I want to know what The Markets really are. I want to know because the news has been telling us how important The Markets are all week. Apparently, we need above all to entrust our livelihoods and governments to The Markets.
This raises an important question. Should humans really decide the shape and qualities of the world of the future with their brains or by responding mechanically to what The Markets tell them is required tomorrow?
In this momentous week we have seen the democratically elected leader of Greece replaced by an unelected individual of whom the International Monetary Fund, the European Central Bank and The Markets approved. We know what the IMF and the ECB look like. But we do not have the slightest idea who or what The Markets actually are.
We do know, however, that The Markets liked it when Lucas Papademos was sworn in as Prime Minister in Greece. The Markets liked it when it became clear that Silvio Berlusconi would have to resign and that he would probably be replaced by Mario Monti.
The Markets are now in power, and allowed to tell The Greeks and The Italians who should govern them. Now I don’t have a problem with Papademos. He is clearly a sensible man as well as a banker. It is even more obvious that almost anybody would deserve greater respect as a leader than ‘Burlesquoni’. But I do not think that we have yet understood that there has been a terrifying takeover of the democratic system by a race of aliens about whom we know practically nothing.

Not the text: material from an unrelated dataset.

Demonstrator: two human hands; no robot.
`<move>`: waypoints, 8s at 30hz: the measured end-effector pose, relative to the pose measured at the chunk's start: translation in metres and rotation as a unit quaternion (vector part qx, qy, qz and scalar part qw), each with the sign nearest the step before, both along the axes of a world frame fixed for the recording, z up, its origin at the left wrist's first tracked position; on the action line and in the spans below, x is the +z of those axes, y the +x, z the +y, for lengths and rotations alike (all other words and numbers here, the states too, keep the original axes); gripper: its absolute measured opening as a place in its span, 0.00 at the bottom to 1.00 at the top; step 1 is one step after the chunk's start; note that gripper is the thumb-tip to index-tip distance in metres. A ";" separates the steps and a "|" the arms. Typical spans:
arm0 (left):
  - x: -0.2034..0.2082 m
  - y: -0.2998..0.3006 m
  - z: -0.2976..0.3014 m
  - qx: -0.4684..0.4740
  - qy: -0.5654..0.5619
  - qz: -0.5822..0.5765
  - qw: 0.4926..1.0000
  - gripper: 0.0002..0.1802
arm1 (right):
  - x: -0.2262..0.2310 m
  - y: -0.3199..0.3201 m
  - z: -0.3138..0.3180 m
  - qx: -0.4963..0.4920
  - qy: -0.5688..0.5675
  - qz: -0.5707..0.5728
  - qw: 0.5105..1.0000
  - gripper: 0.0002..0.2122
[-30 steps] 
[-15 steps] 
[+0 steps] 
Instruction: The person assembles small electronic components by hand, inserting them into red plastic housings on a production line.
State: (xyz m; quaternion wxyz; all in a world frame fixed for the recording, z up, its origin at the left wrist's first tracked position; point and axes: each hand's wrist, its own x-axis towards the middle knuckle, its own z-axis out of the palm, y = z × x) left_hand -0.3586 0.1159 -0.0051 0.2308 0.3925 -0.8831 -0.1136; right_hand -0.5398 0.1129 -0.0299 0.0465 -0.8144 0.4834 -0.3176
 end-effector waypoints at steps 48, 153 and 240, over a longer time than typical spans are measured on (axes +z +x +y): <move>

Do Markets look, for example, a bit like Meerkats? Or are they actually Meerkats? Perhaps their name reflects a simple phonetic shift whereby ‘a’ and ‘e’ become inverted. Perhaps they are Meerkats who live in houses inside real markets with marble fish slabs and fruit baskets. Or perhaps they are new breed of Meerkats who live in stock exchanges and eat crazy graphs with squiggles on showing ten-year bond yields.

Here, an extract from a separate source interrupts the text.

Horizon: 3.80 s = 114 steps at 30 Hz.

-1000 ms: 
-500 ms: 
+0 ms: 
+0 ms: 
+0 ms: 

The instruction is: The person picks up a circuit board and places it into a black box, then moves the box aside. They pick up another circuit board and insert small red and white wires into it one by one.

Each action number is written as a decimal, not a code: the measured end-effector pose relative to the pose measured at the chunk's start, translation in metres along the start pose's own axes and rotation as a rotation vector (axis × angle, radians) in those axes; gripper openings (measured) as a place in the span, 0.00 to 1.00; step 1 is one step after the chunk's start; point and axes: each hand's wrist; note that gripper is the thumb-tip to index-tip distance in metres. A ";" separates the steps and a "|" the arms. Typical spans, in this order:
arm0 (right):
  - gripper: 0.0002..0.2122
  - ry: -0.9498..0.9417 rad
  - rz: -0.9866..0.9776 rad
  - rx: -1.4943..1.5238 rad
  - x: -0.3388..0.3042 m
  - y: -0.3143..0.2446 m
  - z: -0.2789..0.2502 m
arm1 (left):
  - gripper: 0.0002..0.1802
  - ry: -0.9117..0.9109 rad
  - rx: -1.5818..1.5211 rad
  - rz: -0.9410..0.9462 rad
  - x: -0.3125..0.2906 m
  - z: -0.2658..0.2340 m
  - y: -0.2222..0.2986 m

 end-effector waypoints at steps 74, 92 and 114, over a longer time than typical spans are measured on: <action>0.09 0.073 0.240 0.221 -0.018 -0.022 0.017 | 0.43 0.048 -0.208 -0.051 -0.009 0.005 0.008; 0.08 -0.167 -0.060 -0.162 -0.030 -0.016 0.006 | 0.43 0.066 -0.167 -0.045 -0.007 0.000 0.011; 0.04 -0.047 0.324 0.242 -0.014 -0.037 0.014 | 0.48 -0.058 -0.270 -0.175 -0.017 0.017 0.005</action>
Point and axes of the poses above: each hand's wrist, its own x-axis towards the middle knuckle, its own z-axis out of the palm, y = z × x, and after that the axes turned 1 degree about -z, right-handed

Either way, we need to know. The Meerkat/Markets clearly want to run the world, and have just picked on the two countries which gave us Classics because they have a nasty sense of humour.

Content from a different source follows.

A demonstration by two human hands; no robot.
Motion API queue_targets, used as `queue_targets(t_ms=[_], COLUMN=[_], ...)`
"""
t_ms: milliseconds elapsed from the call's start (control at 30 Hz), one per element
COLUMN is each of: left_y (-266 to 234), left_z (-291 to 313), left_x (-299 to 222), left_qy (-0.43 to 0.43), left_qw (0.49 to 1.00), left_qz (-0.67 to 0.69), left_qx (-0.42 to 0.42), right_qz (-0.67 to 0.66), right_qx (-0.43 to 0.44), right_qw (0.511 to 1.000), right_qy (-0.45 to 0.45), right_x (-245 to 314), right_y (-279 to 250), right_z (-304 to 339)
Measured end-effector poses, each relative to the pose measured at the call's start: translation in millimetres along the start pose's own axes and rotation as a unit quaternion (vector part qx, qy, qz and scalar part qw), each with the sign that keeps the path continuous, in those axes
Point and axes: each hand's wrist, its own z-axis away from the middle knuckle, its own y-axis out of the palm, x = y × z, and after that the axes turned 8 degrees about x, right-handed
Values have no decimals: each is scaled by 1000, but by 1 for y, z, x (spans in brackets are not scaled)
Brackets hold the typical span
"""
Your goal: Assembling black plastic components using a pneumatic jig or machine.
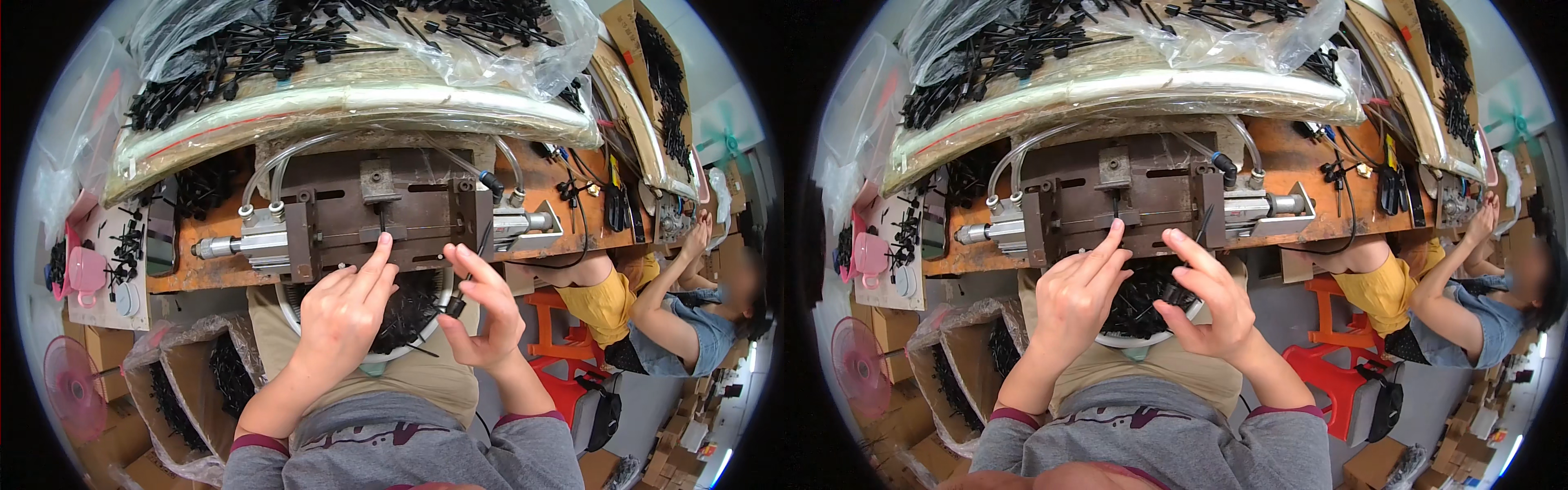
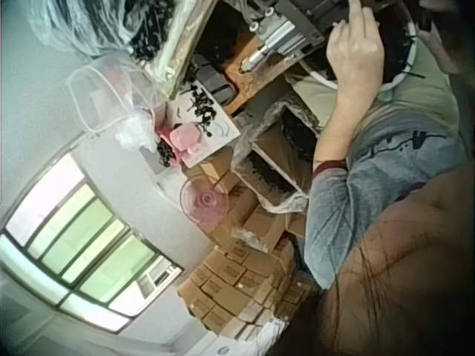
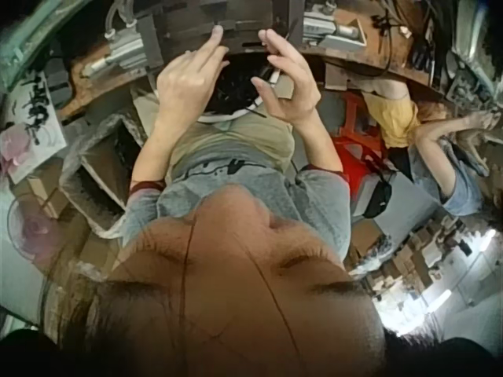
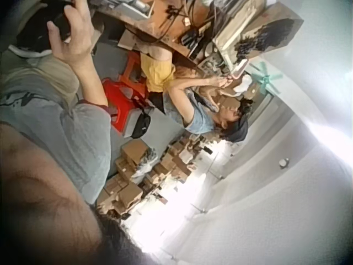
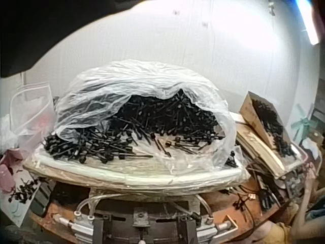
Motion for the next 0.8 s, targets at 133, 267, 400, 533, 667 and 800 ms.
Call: queue_targets(t_ms=[133,267,400,533,667,800], left_y=[2,1,-1,-1,-3,-4], left_z=[1,-1,-1,1,2,-1], left_x=[0,-1,-2,0,1,-2], left_qy=[-7,-10,-10,-11,-7,-26], left_qw=[1000,1000,999,999,999,999], left_qz=[-2,-7,-8,-11,-9,9], left_qx=[17,25,33,34,34,25], right_qz=[91,154,160,153,148,131], right_qx=[66,74,70,76,81,73], right_qw=[994,985,985,985,986,988], right_qy=[15,-3,-5,0,7,29], right_x=[4,6,8,12,15,18], right_y=[-5,-4,-4,-1,2,2], right_z=[1,1,4,5,6,8])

Or is it that they have been listening to the Senior Management Team at Royal Holloway?
The Markets, like Paul Layzell and his team, think that the future of universities should be dictated by supply and demand on a short-term basis.
In Classics at Royal Holloway, we are now told that although there will be fewer redundancies and none until 2014, they might still happen if ‘The Market’ for undergraduate degrees in Classics shifts downward. We scholars can’t ever try to design long-term research or teaching policies, because The Markets might suddenly remove vital colleagues or fail to replace them altogether.
Hiring and firing academics depending solely on the current ‘Markets’ is a not a completely new idea. But it is one that has always been resisted in cultured communities. This is because it means that crucial decisions about the sort of intellectual environment people want to live in are taken not by humans but by the new race of power-crazed Markets who are trying to take over the world.